Recorded data
────────────────────
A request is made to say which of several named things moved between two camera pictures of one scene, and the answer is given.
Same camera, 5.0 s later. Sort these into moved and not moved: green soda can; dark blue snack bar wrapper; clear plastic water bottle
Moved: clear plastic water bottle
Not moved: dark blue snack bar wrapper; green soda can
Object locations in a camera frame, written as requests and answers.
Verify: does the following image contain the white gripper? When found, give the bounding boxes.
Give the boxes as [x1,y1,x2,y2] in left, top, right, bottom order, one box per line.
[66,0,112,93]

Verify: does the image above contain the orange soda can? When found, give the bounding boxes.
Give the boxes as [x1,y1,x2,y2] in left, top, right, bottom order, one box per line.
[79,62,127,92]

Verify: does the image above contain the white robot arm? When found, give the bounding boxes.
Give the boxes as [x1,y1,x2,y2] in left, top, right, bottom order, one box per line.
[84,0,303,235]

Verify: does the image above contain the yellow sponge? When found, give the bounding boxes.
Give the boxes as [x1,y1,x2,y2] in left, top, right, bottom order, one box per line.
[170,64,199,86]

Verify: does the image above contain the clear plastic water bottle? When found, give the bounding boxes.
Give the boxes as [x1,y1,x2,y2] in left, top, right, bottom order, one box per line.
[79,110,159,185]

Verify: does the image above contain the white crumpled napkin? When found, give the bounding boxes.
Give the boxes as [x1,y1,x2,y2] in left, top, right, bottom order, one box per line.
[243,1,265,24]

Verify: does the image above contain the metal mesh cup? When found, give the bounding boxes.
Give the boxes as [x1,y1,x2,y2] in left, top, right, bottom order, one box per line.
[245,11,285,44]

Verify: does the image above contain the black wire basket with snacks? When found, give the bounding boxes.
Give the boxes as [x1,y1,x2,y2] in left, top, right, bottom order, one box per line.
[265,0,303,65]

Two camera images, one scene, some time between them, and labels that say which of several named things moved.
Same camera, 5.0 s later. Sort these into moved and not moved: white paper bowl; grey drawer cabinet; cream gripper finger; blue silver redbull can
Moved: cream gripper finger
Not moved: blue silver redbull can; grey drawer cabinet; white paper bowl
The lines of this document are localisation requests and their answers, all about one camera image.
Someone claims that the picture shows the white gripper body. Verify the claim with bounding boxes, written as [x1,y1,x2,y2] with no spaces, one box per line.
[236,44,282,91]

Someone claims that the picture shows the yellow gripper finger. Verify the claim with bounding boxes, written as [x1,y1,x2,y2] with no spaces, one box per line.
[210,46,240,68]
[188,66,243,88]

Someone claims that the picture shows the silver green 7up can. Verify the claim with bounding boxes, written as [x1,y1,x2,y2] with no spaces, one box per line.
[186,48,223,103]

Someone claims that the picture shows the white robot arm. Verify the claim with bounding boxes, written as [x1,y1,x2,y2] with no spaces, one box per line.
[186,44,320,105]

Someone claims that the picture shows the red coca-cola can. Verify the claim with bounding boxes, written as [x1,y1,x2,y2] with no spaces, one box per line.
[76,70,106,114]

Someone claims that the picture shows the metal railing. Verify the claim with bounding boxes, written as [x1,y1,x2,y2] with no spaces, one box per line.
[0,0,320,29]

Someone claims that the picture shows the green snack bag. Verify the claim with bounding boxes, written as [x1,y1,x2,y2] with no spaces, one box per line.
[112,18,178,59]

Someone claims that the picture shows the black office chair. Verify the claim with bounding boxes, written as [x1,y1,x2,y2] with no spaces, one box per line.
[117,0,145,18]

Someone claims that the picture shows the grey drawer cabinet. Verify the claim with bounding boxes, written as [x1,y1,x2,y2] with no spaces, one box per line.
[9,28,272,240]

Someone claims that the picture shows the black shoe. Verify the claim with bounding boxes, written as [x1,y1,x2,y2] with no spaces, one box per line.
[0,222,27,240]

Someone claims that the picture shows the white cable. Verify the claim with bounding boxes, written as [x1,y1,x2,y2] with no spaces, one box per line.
────────────────────
> YOUR OBJECTIVE:
The lines above should be duplicated exactly.

> RESPONSE AREA:
A request is made to say which of several named things moved between two camera pictures of one scene, and the answer is given.
Same camera, 5.0 s later. Sort these into moved and not moved: green soda can; dark blue snack bar wrapper; clear plastic water bottle
Moved: clear plastic water bottle
Not moved: dark blue snack bar wrapper; green soda can
Object locations in a camera frame, written as requests and answers.
Verify: does the following image contain the white gripper? When found, give the bounding boxes.
Give the boxes as [x1,y1,x2,y2] in left, top, right, bottom order, one box per line.
[66,0,112,93]

Verify: does the image above contain the orange soda can? When found, give the bounding boxes.
Give the boxes as [x1,y1,x2,y2] in left, top, right, bottom order, one box per line.
[79,62,127,92]

Verify: does the image above contain the white robot arm? When found, give the bounding boxes.
Give the boxes as [x1,y1,x2,y2] in left, top, right, bottom order, one box per line.
[84,0,303,235]

Verify: does the image above contain the yellow sponge? When found, give the bounding boxes.
Give the boxes as [x1,y1,x2,y2] in left, top, right, bottom order, one box per line.
[170,64,199,86]

Verify: does the image above contain the clear plastic water bottle? When found, give the bounding boxes.
Give the boxes as [x1,y1,x2,y2] in left, top, right, bottom order, one box per line.
[79,110,159,185]

Verify: does the image above contain the white crumpled napkin? When found, give the bounding boxes.
Give the boxes as [x1,y1,x2,y2] in left, top, right, bottom order, one box per line.
[243,1,265,24]

Verify: does the image above contain the metal mesh cup? When found, give the bounding boxes.
Give the boxes as [x1,y1,x2,y2] in left, top, right, bottom order, one box per line.
[245,11,285,44]

Verify: does the image above contain the black wire basket with snacks? When found, give the bounding boxes.
Give the boxes as [x1,y1,x2,y2] in left, top, right, bottom order, one box per line.
[265,0,303,65]

Two camera images, one scene, some time between them, and labels that say which of several named things moved.
Same camera, 5.0 s later. Sort these into moved and not moved: white paper bowl; grey drawer cabinet; cream gripper finger; blue silver redbull can
Moved: cream gripper finger
Not moved: blue silver redbull can; grey drawer cabinet; white paper bowl
The lines of this document are localisation requests and their answers, all about one camera image.
Someone claims that the picture shows the white gripper body. Verify the claim with bounding boxes, written as [x1,y1,x2,y2] with no spaces, one box per line.
[236,44,282,91]

Someone claims that the picture shows the yellow gripper finger. Verify the claim with bounding boxes, written as [x1,y1,x2,y2] with no spaces, one box per line.
[210,46,240,68]
[188,66,243,88]

Someone claims that the picture shows the silver green 7up can. Verify the claim with bounding boxes, written as [x1,y1,x2,y2] with no spaces, one box per line.
[186,48,223,103]

Someone claims that the picture shows the white robot arm. Verify the claim with bounding boxes, written as [x1,y1,x2,y2] with no spaces, one box per line.
[186,44,320,105]

Someone claims that the picture shows the red coca-cola can. Verify the claim with bounding boxes, written as [x1,y1,x2,y2] with no spaces, one box per line.
[76,70,106,114]

Someone claims that the picture shows the metal railing. Verify the claim with bounding boxes, written as [x1,y1,x2,y2] with no spaces, one box per line.
[0,0,320,29]

Someone claims that the picture shows the green snack bag. Verify the claim with bounding boxes, written as [x1,y1,x2,y2] with no spaces, one box per line.
[112,18,178,59]

Someone claims that the picture shows the black office chair. Verify the claim with bounding boxes, written as [x1,y1,x2,y2] with no spaces, one box per line.
[117,0,145,18]

Someone claims that the picture shows the grey drawer cabinet. Verify the claim with bounding boxes, written as [x1,y1,x2,y2] with no spaces, one box per line.
[9,28,272,240]

Someone claims that the picture shows the black shoe. Verify the claim with bounding boxes, written as [x1,y1,x2,y2] with no spaces, one box per line.
[0,222,27,240]

Someone claims that the picture shows the white cable. Verify the claim with bounding boxes, written as [x1,y1,x2,y2] with no spaces, one box per line.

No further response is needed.